Secondo le tesi dell’accusa, rappresentata in aula dalla pm Beatrice Giunti, Terzilio Ricci avrebbe derubato la donna, dopo che era stata sequestrata dal fratello. Sarebbe andato a casa sua, dove viveva col figlio ventunenne, e le avrebbe rubato tutto quello che c’era di prezioso. Tra cui documenti, carte di credito, e perfino una dentiera, l’abito nuziale e della biancheria. L’uomo è stato condannato con rito ordinario. Il fratello invece aveva scelto il rito abbreviato.

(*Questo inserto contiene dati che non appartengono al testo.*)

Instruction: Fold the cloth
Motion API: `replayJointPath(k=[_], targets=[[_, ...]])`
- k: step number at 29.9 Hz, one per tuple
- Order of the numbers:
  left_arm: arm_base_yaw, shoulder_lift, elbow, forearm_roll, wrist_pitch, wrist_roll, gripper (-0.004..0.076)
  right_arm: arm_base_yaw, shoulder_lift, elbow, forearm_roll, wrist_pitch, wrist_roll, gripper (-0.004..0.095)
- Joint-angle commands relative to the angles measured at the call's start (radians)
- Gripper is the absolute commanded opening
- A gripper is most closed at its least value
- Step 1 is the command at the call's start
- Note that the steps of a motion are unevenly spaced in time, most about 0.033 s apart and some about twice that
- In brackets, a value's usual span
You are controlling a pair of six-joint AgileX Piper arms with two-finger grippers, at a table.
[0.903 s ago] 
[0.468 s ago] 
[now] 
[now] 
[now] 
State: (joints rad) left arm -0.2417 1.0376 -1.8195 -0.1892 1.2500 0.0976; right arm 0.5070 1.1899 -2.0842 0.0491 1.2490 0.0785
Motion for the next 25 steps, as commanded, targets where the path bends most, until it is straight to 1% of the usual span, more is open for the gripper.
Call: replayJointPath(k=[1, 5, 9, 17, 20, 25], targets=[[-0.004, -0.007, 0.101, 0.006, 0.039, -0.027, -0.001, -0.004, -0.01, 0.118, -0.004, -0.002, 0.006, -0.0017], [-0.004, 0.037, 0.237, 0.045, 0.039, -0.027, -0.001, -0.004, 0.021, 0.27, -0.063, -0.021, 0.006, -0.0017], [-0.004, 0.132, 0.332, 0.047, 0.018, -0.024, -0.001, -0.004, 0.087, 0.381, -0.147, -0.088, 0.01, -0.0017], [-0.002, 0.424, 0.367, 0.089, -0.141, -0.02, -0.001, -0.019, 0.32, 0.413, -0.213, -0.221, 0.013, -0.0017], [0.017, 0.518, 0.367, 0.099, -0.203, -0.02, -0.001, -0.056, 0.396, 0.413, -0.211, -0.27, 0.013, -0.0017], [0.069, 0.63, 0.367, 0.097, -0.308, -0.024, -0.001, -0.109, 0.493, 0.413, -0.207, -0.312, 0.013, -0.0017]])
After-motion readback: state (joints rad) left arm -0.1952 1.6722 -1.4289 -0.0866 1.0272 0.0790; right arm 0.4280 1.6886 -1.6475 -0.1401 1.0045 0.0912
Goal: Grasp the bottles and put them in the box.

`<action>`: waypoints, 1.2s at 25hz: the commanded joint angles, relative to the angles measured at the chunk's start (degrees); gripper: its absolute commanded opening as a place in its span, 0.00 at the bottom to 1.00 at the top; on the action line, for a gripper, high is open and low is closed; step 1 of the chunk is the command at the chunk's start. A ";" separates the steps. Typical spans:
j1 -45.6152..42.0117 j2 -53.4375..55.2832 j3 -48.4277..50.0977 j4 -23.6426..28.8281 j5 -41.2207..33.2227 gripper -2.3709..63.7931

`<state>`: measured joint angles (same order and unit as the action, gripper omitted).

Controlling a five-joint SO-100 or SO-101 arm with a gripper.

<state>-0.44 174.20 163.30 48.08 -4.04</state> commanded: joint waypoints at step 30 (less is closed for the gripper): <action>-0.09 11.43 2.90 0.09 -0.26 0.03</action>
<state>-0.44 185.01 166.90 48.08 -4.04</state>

La vittima viveva da tempo in una casa popolare col figlio ventunenne, mentre l'ex marito, gravemente malato, era ricoverato in una Rsa. Lei, senza lavoro, percepiva il reddito di cittadinanza. L’uomo poi condannato a 8 anni, secondo i carabinieri, voleva farla sparire per toglierle la casa e prendere il suo denaro. Ai primi di settembre con una scusa, avrebbe convinto la donna a salire in auto e a raggiungere la roulotte dove viveva in un campo circondato da boschi in Val di Sieve. Qui, dopo averla drogata con sonniferi mischiati a Coca Cola, l'avrebbe chiusa in un pollaio legandola. Sarebbe stato anche un modo di vendicarsi perché lei in passato lo aveva truffato portandogli via 40 euro. Nel pollaio la vittima avrebbe passato una settimana senza potersi mai alzare, alimentata con acqua e biscotti dal suo aguzzino. Più volte nel corso della prigionia l'uomo l'avrebbe picchiata, presa a schiaffi, frustata con un tubo di gomma e colpita al volto con un bastone di legno. Sarebbe arrivato anche a torturarla, iniettandole acqua a forza in un orecchio. Sotto la minaccia della violenza l'avrebbe costretta a firmare una delega che permetteva a lui di ritirare il suo reddito di cittadinanza accreditato su apposita carta di pagamento. Poi l'avrebbe costretta a scrivere al marito, dicendo che si era allontanata da casa per trasferirsi all'estero.

Mentre la vittima era segregata, l’uomo e la compagna presero possesso della sua casa allontanando anche il figlio di lei facendogli credere che la madre non volesse più vederlo e che il padre fosse morto.